[Your goal] All of the lines below are to be transcribed faithfully, with pictures excluded from the copy.
══ Supplied material ══
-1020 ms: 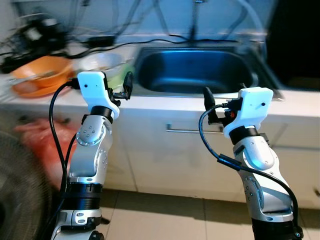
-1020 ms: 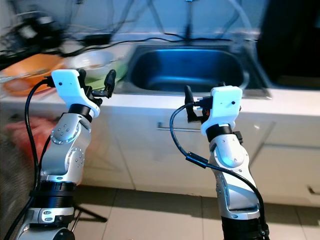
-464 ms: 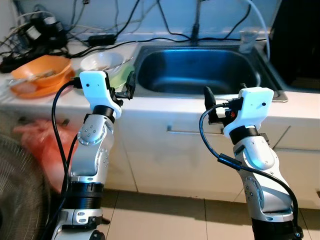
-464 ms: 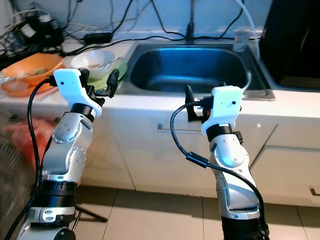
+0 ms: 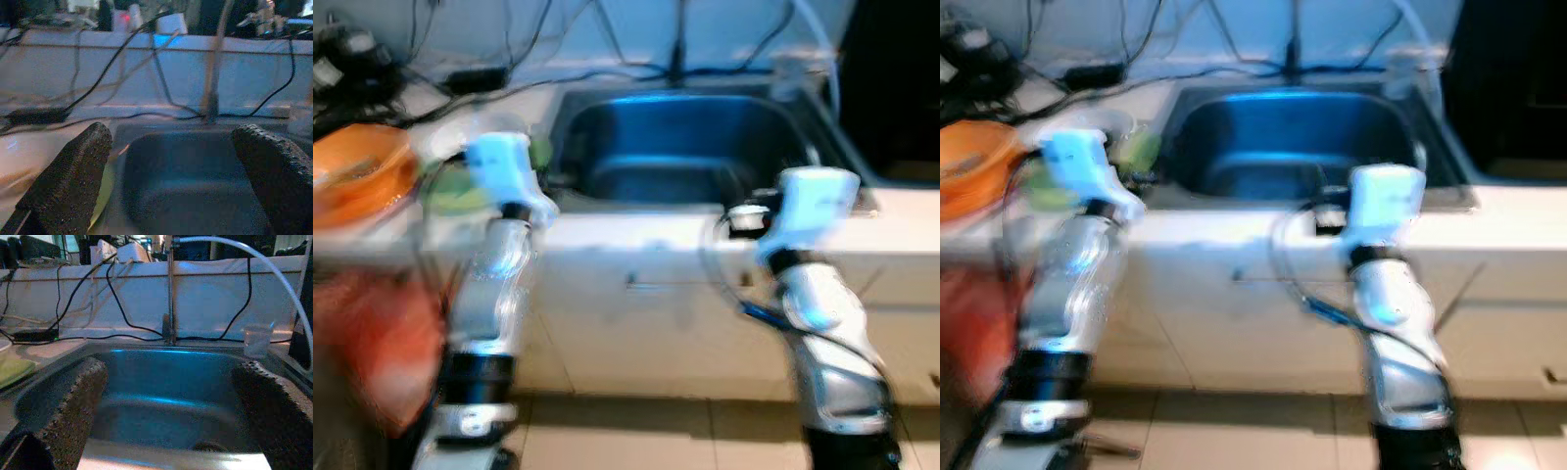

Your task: Kitchen organization

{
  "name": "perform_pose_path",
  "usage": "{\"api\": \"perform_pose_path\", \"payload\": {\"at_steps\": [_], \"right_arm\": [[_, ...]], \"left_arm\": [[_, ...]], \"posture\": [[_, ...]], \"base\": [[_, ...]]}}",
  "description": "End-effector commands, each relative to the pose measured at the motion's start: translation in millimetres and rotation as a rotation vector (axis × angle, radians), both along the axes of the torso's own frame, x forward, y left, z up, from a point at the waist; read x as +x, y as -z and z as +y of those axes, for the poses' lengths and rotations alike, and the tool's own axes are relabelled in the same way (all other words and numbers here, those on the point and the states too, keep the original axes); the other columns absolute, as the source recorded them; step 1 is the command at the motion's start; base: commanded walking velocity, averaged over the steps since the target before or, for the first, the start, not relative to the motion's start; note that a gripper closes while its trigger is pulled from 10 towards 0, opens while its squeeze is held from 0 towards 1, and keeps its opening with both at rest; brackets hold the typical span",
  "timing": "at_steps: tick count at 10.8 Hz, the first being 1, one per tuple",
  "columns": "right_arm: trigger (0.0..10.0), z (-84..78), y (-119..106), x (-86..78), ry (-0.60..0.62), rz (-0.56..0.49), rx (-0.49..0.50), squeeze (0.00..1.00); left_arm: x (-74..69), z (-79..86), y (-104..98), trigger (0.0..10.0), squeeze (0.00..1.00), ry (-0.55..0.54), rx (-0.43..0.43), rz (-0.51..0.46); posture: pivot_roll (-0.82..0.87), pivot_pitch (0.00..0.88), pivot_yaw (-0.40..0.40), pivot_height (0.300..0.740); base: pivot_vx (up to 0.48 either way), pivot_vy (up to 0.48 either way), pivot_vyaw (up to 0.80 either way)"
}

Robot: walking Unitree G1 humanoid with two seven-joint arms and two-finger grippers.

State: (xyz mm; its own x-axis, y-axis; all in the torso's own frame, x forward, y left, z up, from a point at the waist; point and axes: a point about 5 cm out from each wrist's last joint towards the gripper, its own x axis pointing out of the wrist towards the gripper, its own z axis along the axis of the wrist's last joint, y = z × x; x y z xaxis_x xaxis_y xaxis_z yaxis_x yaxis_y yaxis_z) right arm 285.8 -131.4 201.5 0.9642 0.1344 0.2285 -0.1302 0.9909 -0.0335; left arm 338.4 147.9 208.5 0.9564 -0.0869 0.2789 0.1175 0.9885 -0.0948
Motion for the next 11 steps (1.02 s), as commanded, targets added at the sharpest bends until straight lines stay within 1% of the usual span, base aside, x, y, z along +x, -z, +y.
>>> {"api": "perform_pose_path", "payload": {"at_steps": [1,2,3,6,9,11], "right_arm": [[10.0,-5.9,-1.2,-0.7,0.019,-0.002,0.000,0.00],[10.0,-5.6,-0.7,-0.9,0.019,-0.001,0.001,0.00],[10.0,-5.4,-0.5,-0.8,0.019,0.000,0.002,0.00],[10.0,-4.6,0.1,-0.9,0.014,0.002,0.003,0.00],[10.0,-3.7,0.5,-1.5,0.007,0.005,0.010,0.00],[10.0,-0.6,1.3,-1.9,-0.015,0.010,0.012,0.00]], "left_arm": [[-1.1,-9.7,-5.9,10.0,0.00,0.024,0.003,-0.026],[-2.4,-10.5,-5.6,10.0,0.00,0.026,0.002,-0.032],[-4.6,-12.7,-7.6,10.0,0.00,0.040,0.013,-0.055],[-8.2,-16.5,-7.4,10.0,0.00,0.043,0.046,-0.064],[-6.5,-9.7,-2.8,10.0,0.00,-0.013,0.078,-0.041],[-4.3,-7.4,2.9,10.0,0.00,-0.017,0.085,-0.016]], "posture": [[-0.09,0.000,0.084,0.740],[-0.09,0.000,0.083,0.740],[-0.09,0.000,0.083,0.740],[-0.09,0.000,0.082,0.740],[-0.09,0.000,0.084,0.740],[-0.09,0.000,0.083,0.740]], "base": [[0.442,0.000,0.00],[0.330,0.000,0.00],[0.000,0.000,0.00],[0.000,0.000,0.00],[0.000,0.000,0.00],[0.000,0.000,0.00]]}}
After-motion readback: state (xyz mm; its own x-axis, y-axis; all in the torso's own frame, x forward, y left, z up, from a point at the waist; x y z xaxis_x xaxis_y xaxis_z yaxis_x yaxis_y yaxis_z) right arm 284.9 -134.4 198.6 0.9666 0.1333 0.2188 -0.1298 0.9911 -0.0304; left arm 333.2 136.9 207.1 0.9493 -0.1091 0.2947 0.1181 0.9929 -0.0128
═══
[Task response]
-1020 ms: 
-1020 ms: 
-464 ms: 
-464 ms: 
+0 ms: 

Your task: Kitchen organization

{
  "name": "perform_pose_path",
  "usage": "{\"api\": \"perform_pose_path\", \"payload\": {\"at_steps\": [_], \"right_arm\": [[_, ...]], \"left_arm\": [[_, ...]], \"posture\": [[_, ...]], \"base\": [[_, ...]]}}",
  "description": "End-effector commands, each relative to the pose measured at the motion's start: translation in millimetres and rotation as a rotation vector (axis × angle, radians), both along the axes of the torso's own frame, x forward, y left, z up, from a point at the waist; read x as +x, y as -z and z as +y of those axes, for the poses' lengths and rotations alike, and the tool's own axes are relabelled in the same way (all other words and numbers here, those on the point and the states too, keep the original axes); the other columns absolute, as the source recorded them; step 1 is the command at the motion's start; base: commanded walking velocity, averaged over the steps since the target before or, for the first, the start, not relative to the motion's start; note that a gripper closes while its trigger is pulled from 10 towards 0, opens while its squeeze is held from 0 towards 1, and keeps its opening with both at rest; brackets hold the typical span",
  "timing": "at_steps: tick count at 10.8 Hz, the first being 1, one per tuple",
  "columns": "right_arm: trigger (0.0..10.0), z (-84..78), y (-119..106), x (-86..78), ry (-0.60..0.62), rz (-0.56..0.49), rx (-0.49..0.50), squeeze (0.00..1.00); left_arm: x (-74..69), z (-79..86), y (-104..98), trigger (0.0..10.0), squeeze (0.00..1.00), ry (-0.55..0.54), rx (-0.43..0.43), rz (-0.51..0.46); posture: pivot_roll (-0.82..0.87), pivot_pitch (0.00..0.88), pivot_yaw (-0.40..0.40), pivot_height (0.300..0.740); base: pivot_vx (up to 0.48 either way), pivot_vy (up to 0.48 either way), pivot_vyaw (up to 0.80 either way)"
}

Robot: walking Unitree G1 humanoid with two seven-joint arms and two-finger grippers.

State: (xyz mm; its own x-axis, y-axis; all in the torso's own frame, x forward, y left, z up, from a point at the waist; point and axes: a point about 5 cm out from each wrist's last joint towards the gripper, its own x axis pointing out of the wrist towards the gripper, its own z axis along the axis of the wrist's last joint, y = z × x; x y z xaxis_x xaxis_y xaxis_z yaxis_x yaxis_y yaxis_z) right arm 285.8 -131.4 201.5 0.9642 0.1344 0.2285 -0.1302 0.9909 -0.0335; left arm 338.4 147.9 208.5 0.9564 -0.0869 0.2789 0.1175 0.9885 -0.0948
Motion for the next 11 steps (1.02 s), as commanded, targets added at the sharpest bends until straight lines stay within 1% of the usual span, base aside, x, y, z along +x, -z, +y.
>>> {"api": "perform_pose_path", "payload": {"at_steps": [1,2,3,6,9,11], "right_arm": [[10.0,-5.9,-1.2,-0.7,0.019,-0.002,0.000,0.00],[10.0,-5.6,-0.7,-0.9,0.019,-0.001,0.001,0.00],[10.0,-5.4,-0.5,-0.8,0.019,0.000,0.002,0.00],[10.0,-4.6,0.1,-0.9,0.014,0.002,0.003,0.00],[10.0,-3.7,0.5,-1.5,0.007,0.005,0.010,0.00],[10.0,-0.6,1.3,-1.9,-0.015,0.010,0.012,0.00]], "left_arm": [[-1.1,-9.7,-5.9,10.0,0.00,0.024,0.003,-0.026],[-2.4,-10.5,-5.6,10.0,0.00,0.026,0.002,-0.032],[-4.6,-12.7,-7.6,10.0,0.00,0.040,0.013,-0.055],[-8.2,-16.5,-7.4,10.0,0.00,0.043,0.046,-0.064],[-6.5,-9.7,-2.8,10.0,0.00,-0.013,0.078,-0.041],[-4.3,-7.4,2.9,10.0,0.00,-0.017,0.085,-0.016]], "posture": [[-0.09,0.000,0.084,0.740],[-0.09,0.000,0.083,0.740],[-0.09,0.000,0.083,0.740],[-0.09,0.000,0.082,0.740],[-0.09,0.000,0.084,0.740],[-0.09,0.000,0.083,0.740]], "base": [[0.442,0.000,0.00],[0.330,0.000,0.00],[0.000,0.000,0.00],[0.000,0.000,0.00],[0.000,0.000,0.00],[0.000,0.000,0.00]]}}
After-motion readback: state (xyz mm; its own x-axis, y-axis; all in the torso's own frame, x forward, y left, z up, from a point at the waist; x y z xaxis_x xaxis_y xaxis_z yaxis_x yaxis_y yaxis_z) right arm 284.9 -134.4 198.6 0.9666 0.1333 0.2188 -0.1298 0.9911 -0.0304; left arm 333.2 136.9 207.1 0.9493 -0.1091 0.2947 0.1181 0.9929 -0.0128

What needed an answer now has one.